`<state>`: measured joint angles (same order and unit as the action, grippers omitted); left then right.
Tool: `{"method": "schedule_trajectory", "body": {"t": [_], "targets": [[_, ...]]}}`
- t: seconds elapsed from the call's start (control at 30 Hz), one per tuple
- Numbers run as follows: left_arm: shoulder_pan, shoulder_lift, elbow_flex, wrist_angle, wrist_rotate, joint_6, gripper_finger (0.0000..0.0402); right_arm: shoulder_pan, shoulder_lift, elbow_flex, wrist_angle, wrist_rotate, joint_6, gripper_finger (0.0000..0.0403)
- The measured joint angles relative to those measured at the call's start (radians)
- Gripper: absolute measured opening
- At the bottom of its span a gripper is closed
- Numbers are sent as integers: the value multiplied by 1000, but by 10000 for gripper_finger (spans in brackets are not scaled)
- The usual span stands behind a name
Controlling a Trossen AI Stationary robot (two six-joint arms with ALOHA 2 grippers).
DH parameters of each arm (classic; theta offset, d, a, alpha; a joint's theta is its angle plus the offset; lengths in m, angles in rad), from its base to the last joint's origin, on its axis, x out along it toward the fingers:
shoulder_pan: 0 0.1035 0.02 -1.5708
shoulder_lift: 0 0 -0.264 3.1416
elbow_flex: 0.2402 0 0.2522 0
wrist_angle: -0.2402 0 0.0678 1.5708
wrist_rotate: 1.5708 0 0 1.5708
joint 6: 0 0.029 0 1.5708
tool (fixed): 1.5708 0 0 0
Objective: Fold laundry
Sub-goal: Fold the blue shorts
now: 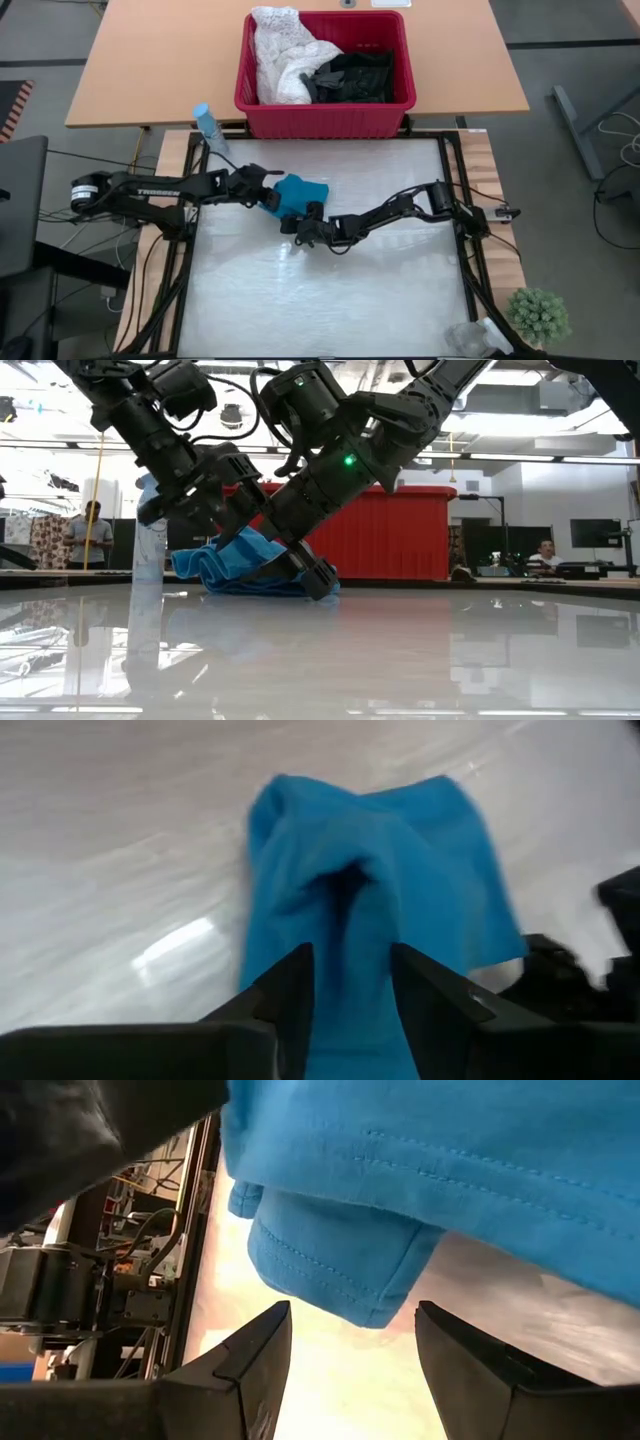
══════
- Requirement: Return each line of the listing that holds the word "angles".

- Exercise result:
`<state>`: measured joint angles (same order and unit as the action, grippers omitted); left then right.
- The measured joint angles relative to those measured at the call's start (radians)
DH parameters of each arm (classic; theta offset, d, a, alpha; a joint's theta is its angle plus the offset; lengths in m, angles in rad), from its base to the last joint's origin, on its axis, x out along it toward the fingers:

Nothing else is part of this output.